After I spent a couple months in fight-or-flight mode virtually every day and night, my boyfriend broke up with me. Feeling I was skirting rock bottom with my mental health, I virtually attended a meeting of a neighboring city’s OCD support group. That’s where I found out about NOCD, an affordable app and service that pairs you with a licensed mental health practitioner specializing in the gold-standard of care for OCD, exposure and response prevention, or ERP. I underwent ERP — twice, over many months — until I grasped the tools to understand obsessions and their resulting compulsions for what they are: just noise I didn’t need to listen to. ERP didn’t “fix” me, and OCD won’t disappear completely, but in recent months, I’ve been able to spend my days how I’d like to, mostly unburdened by thoughts that feel like five-alarm fires.

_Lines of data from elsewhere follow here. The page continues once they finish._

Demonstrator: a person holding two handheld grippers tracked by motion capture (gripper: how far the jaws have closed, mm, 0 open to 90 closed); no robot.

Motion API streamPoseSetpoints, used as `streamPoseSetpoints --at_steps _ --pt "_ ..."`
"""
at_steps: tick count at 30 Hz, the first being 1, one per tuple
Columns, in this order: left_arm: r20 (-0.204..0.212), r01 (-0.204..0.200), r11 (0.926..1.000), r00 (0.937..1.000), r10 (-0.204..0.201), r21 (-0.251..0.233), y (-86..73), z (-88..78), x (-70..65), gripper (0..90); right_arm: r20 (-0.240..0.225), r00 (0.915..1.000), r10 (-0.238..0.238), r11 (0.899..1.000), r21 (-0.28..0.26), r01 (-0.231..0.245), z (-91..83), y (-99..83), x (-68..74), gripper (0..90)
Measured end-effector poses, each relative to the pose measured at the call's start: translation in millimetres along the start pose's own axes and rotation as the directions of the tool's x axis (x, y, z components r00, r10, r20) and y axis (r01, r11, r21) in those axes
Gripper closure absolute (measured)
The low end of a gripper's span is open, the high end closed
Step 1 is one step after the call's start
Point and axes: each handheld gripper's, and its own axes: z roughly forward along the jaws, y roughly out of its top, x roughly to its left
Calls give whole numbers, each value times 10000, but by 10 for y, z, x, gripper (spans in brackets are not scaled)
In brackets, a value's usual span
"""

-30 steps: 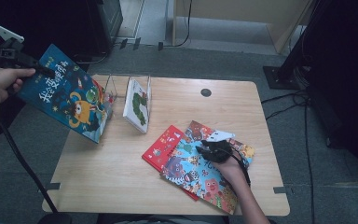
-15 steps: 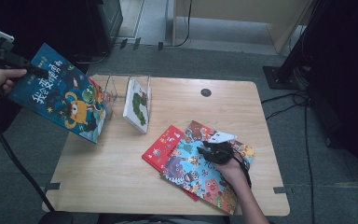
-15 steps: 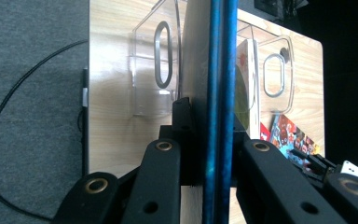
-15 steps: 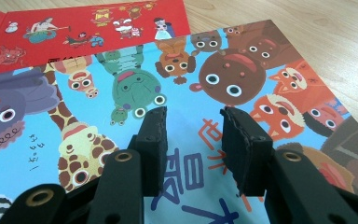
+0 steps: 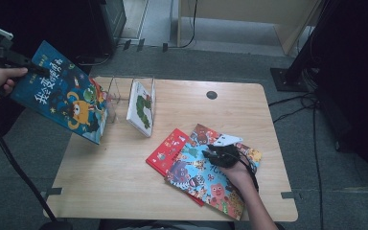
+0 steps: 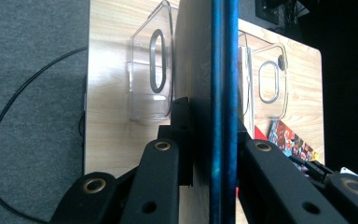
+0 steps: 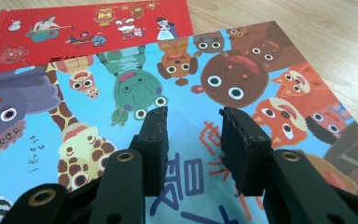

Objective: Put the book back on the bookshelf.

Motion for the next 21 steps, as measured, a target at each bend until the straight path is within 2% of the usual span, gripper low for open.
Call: streamPoseSetpoints --at_steps 5,11,14,17,18,21 --pt "-85 -85 9999 9999 84 -115 33 102 -9 809 -16 10000 -9 10000 60 9 9 13 4 619" --pt "-94 -46 10000 9999 47 84 75 333 -27 806 -34 10000 0 10000 53 1 9 12 3 619" --pt "-159 -83 9999 9998 85 123 82 379 -20 806 -26 10000 -3 10000 50 3 8 11 3 619" --pt "-173 -290 9994 9994 293 162 84 447 -17 803 -34 10000 -4 10000 18 4 9 8 0 619" --pt "-131 -240 9997 9996 240 41 89 448 -12 802 -35 10000 -4 10000 -4 4 10 7 1 619" --pt "-118 -294 9995 9995 295 84 94 453 -3 799 -39 10000 -8 10000 -5 8 10 7 0 619"
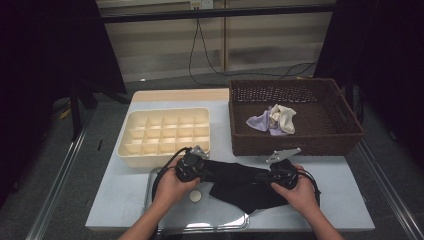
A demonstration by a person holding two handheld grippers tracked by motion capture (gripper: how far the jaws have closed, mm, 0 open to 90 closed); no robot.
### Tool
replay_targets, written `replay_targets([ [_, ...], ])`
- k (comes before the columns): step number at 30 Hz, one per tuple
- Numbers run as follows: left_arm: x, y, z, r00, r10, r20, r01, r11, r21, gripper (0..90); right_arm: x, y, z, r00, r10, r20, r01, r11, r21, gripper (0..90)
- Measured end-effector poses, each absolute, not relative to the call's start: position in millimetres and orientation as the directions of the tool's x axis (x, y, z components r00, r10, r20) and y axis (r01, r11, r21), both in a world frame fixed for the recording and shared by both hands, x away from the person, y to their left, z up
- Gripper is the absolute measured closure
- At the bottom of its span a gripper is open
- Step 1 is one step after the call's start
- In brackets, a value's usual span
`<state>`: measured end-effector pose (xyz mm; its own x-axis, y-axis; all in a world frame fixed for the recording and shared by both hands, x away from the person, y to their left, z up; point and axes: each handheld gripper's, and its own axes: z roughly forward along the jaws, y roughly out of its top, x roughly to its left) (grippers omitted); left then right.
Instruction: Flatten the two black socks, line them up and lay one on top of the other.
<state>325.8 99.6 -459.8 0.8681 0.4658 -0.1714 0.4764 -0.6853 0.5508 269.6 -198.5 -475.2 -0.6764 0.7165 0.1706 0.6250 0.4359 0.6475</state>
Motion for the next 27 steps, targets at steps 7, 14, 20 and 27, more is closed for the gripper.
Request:
replay_targets([
  [7,326,97,-457,0.852,0.476,-0.218,0.51,-0.661,0.551,90.0,270,-202,-474,-0.655,0.733,0.185,0.638,0.404,0.656,86.5],
  [14,325,95,-438,0.853,0.464,-0.239,0.502,-0.604,0.619,90.0,269,-210,-462,-0.657,0.729,0.191,0.616,0.373,0.694,86.5],
  [20,321,96,-424,0.869,0.43,-0.246,0.476,-0.587,0.655,90.0,265,-218,-456,-0.649,0.738,0.187,0.612,0.36,0.704,86.3],
  [27,320,96,-417,0.871,0.43,-0.238,0.462,-0.553,0.693,90.0,259,-225,-450,-0.645,0.741,0.186,0.604,0.345,0.718,86.3],
])
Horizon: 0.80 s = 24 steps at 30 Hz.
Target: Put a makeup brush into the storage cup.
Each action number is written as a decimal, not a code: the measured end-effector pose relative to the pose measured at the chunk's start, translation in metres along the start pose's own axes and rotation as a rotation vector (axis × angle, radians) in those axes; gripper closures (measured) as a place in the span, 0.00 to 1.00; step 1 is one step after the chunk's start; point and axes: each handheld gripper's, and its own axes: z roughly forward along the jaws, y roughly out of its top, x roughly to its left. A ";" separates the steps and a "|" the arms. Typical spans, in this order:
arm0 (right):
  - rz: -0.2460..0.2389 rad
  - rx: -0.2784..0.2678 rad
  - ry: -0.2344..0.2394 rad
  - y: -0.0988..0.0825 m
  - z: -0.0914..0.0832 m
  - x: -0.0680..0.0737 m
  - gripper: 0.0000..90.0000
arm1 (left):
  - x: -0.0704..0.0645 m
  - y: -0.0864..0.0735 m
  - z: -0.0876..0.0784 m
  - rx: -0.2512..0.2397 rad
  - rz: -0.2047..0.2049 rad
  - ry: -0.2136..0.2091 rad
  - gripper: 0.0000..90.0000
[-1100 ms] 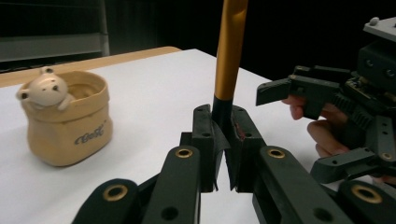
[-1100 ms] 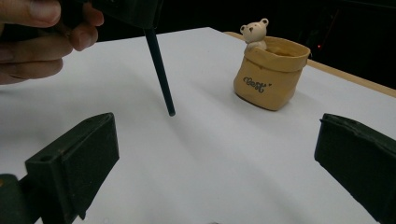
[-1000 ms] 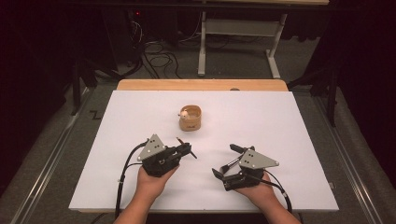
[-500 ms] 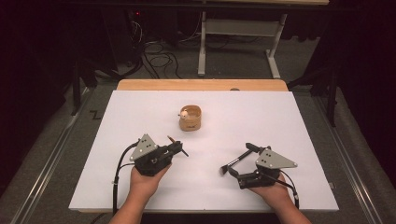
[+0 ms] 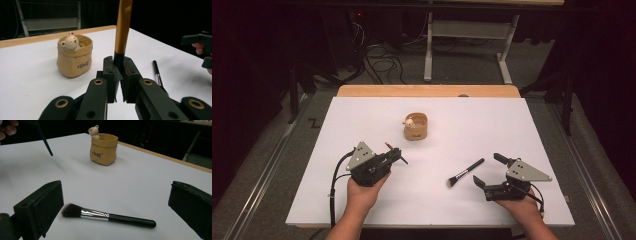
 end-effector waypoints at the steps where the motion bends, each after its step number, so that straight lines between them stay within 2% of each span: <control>1: 0.004 0.002 0.001 -0.001 -0.001 -0.001 0.00 | 0.000 0.002 0.001 0.001 -0.005 -0.004 0.93; 8: 0.009 0.010 0.000 -0.007 -0.008 -0.005 0.00 | -0.005 0.024 0.014 -0.004 0.021 0.013 0.93; 16: 0.026 -0.017 0.006 -0.005 -0.009 -0.008 0.01 | -0.006 0.049 0.036 -0.007 0.035 0.031 0.93; 24: 0.032 -0.024 0.008 -0.005 -0.010 -0.009 0.00 | -0.001 0.060 0.054 -0.006 0.046 0.041 0.92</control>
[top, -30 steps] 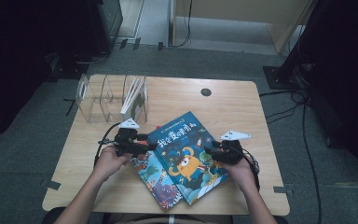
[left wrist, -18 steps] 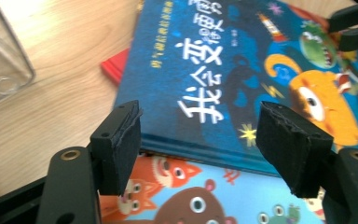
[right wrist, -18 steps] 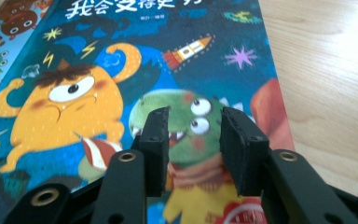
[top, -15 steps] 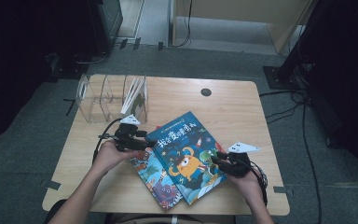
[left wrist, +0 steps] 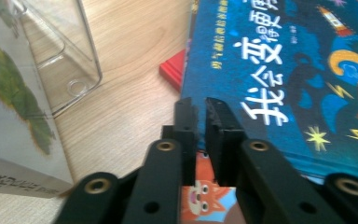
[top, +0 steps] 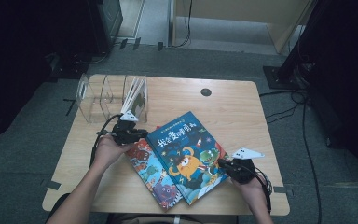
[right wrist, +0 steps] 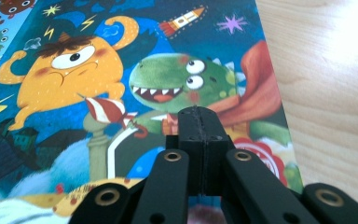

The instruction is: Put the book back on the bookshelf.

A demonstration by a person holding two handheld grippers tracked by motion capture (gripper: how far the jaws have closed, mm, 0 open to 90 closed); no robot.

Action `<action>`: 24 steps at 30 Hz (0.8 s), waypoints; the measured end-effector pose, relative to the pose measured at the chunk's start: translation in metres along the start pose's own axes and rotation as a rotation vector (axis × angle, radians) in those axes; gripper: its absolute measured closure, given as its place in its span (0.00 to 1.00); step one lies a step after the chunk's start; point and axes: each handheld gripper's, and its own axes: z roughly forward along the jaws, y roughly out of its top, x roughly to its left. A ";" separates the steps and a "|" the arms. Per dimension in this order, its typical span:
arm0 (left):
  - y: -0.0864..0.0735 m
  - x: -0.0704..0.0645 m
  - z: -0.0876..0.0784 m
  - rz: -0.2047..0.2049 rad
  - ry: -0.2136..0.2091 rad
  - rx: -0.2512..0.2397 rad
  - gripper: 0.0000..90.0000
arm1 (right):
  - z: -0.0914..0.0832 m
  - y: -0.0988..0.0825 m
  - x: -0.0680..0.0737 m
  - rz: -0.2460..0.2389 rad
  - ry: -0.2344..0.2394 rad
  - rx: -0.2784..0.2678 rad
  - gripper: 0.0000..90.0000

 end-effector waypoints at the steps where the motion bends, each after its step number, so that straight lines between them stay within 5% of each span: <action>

In addition to being a mental health practitioner, Kastens tirelessly works as an OCD advocate and makes no bones about telling others about her own struggles with OCD. It’s her hope, and one that I share, that when people see OCD depicted more frequently and more accurately in media, the world will learn and understand the truth about the disorder.

“The way I describe it is having the scariest thought or image you could ever think playing on repeat in your mind 24/7. The intrusive thoughts and images come with immense anxiety and often send a person into fight, flight or freeze [mode,] despite the absence of actual danger. The person feels like they must do something, mentally or physically, to get rid of the thought, prevent something bad from happening or alleviate anxiety,” Kastens says. “It’s time-consuming. It’s not cute. It’s not quirky. It’s a debilitating disorder.”